■ EXERCISE
Nothing but the lines below from the one that contains "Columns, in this" through the one that contains "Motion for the" should be retyped, exactly and including both ends. Do not include pictures.

■ DATASET EXTRACT
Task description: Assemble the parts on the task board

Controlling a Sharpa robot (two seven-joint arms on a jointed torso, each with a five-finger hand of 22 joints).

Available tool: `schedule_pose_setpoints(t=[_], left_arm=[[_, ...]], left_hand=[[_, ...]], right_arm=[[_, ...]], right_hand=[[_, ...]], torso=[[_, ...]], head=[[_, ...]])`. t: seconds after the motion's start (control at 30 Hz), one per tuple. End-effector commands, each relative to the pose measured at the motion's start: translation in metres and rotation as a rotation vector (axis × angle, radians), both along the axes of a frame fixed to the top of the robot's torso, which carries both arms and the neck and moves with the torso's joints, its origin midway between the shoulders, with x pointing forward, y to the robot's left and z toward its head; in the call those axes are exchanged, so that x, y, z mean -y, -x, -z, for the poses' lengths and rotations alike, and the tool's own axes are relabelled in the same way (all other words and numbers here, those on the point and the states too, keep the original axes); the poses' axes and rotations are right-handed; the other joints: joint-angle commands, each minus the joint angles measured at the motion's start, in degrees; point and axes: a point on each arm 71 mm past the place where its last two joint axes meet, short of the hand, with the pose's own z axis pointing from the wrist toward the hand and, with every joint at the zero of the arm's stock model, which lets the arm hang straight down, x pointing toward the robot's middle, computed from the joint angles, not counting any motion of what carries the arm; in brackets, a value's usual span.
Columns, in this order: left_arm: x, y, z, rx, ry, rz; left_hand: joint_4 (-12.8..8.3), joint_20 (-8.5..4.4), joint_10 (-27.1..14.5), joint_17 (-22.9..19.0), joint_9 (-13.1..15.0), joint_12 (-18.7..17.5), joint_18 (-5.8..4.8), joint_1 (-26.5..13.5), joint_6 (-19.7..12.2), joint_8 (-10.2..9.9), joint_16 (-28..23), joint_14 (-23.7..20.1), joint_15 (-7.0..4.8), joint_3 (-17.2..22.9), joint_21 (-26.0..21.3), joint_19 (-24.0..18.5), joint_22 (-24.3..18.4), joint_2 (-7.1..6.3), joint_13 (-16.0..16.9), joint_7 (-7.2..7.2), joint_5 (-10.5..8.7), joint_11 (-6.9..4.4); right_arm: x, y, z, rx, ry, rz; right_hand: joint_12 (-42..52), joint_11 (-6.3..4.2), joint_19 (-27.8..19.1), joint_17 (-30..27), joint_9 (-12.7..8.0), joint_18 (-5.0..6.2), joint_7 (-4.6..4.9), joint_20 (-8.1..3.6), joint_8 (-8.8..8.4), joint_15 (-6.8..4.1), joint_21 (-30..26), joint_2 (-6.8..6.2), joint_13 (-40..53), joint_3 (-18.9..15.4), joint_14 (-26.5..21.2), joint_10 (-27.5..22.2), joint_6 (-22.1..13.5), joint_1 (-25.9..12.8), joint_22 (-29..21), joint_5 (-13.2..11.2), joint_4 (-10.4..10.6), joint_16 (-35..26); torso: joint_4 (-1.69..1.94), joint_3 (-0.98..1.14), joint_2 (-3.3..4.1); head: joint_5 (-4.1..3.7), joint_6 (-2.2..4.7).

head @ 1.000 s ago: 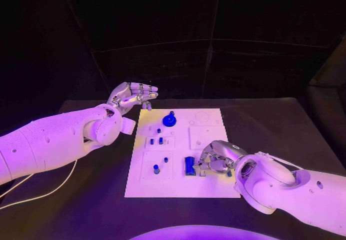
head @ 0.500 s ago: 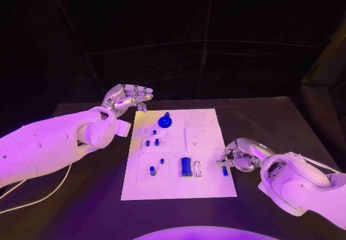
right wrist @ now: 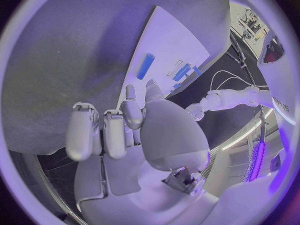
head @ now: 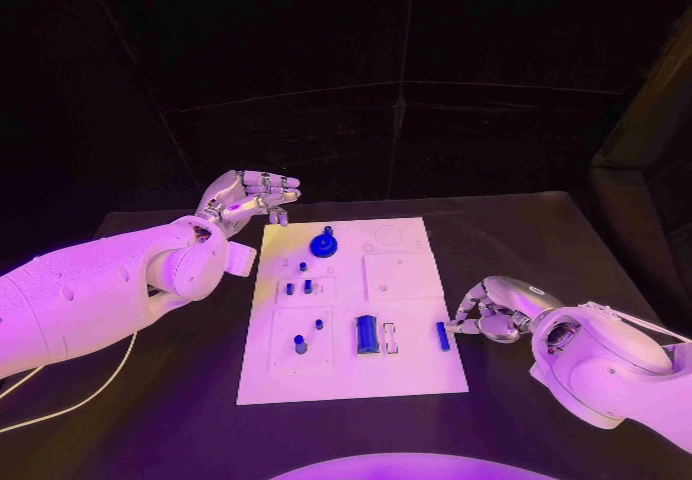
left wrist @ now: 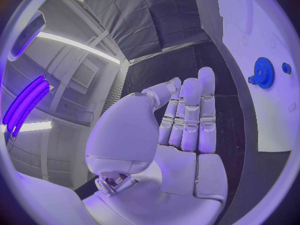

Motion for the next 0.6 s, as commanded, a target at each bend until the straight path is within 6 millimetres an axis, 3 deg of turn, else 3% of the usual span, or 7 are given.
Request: schedule_pose_setpoints(t=[0.03,0.4,0.6], left_arm=[[0.0,0.0,-0.001,0.005,0.005,0.005],[0.0,0.0,0.0,0.003,0.004,0.006],[0.0,0.0,0.0,0.002,0.004,0.006]], left_hand=[[0.0,-0.06,-0.3,-0.1,-0.1,0.2,0.87,-0.1,0.1,0.1,-0.2,-0.5,-0.05,-0.3,-0.2,-0.4,-0.1,0.34,-0.1,-0.05,0.16,0.04],[0.0,-0.06,-0.3,-0.1,-0.1,0.2,0.87,-0.1,0.1,0.1,-0.2,-0.5,-0.05,-0.3,-0.2,-0.4,-0.1,0.34,-0.1,-0.05,0.16,0.04],[0.0,-0.06,-0.3,-0.1,-0.1,0.2,0.87,-0.1,0.1,0.1,-0.2,-0.5,-0.05,-0.3,-0.2,-0.4,-0.1,0.34,-0.1,-0.05,0.16,0.04]], right_arm=[[-0.001,0.0,0.003,-0.022,0.053,-0.01],[-0.012,-0.005,0.01,-0.055,0.076,-0.041],[-0.018,-0.006,0.012,-0.065,0.082,-0.056]], right_hand=[[-0.4,0.11,-0.1,2.0,-0.1,-0.77,0.0,0.19,-0.31,0.23,0.1,0.1,-0.1,-0.4,3.6,-0.1,0.4,-0.8,-0.1,0.1,0.1,0.0],[-0.5,0.03,-0.2,2.0,-0.1,-0.75,-0.11,0.16,-0.44,0.17,0.0,-0.16,-0.1,-0.8,3.6,-0.2,0.8,-1.0,-0.2,0.4,0.3,-0.1],[-0.5,-0.14,-0.2,2.0,0.1,-0.74,-0.3,0.08,-0.47,0.04,0.0,-0.18,-0.1,-0.8,3.6,-0.2,1.5,-0.2,-0.2,0.6,-0.1,-0.1]], torso=[[0.12,-0.02,0.05],[-0.06,-0.05,0.07],[0.04,-0.04,0.01]], head=[[0.0,-0.11],[0.15,-0.41],[0.06,-0.5]])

■ ANSWER
Columns, in this order: left_arm: x, y, z, rx, ry, rz; left_hand: joint_4 (-12.8..8.3), joint_20 (-8.5..4.4), joint_10 (-27.1..14.5), joint_17 (-22.9..19.0), joint_9 (-13.1..15.0), joint_12 (-18.7..17.5), joint_18 (-5.8..4.8), joint_1 (-26.5..13.5), joint_6 (-19.7..12.2), joint_8 (-10.2..9.9), joint_16 (-28..23), joint_14 (-23.7..20.1), joint_15 (-7.0..4.8), joint_3 (-17.2..22.9), joint_21 (-26.0..21.3), joint_19 (-24.0..18.5), joint_22 (-24.3..18.4), joint_2 (-7.1..6.3), joint_13 (-16.0..16.9), joint_7 (-7.2..7.2), joint_5 (-10.5..8.7), joint_11 (-6.9..4.4); right_arm: x, y, z, rx, ry, rz; right_hand: joint_12 (-42..52), joint_11 (-6.3..4.2), joint_19 (-27.8..19.1), joint_17 (-30..27), joint_9 (-12.7..8.0), joint_18 (-5.0..6.2), joint_7 (-4.6..4.9), joint_20 (-8.1..3.6), joint_8 (-8.8..8.4), joint_15 (-6.8..4.1), joint_21 (-30..26), joint_2 (-6.8..6.2), joint_13 (-40..53), joint_3 (-18.9..15.4), joint_14 (-26.5..21.2), joint_10 (-27.5..22.2), joint_6 (-22.1..13.5), joint_1 (-25.9..12.8), joint_22 (-29..21), joint_5 (-13.2..11.2), joint_4 (-10.4..10.6), joint_16 (-35..26); torso: joint_4 (-1.69..1.94), joint_3 (-0.98..1.14), joint_2 (-3.3..4.1); head: joint_5 (-4.1..3.7), joint_6 (-2.2..4.7).

head @ 1.000 s ago: 
head @ 0.500 s ago: 
right wrist @ now: 
head @ now: 
left wrist @ now: 

Motion for the next 0.6 s, as commanded, a target at each bend until the straight path is within 6 millimetres an axis, 3 deg of turn, else 3% of the usual span, or 7 are given.

The requested output has been given in full.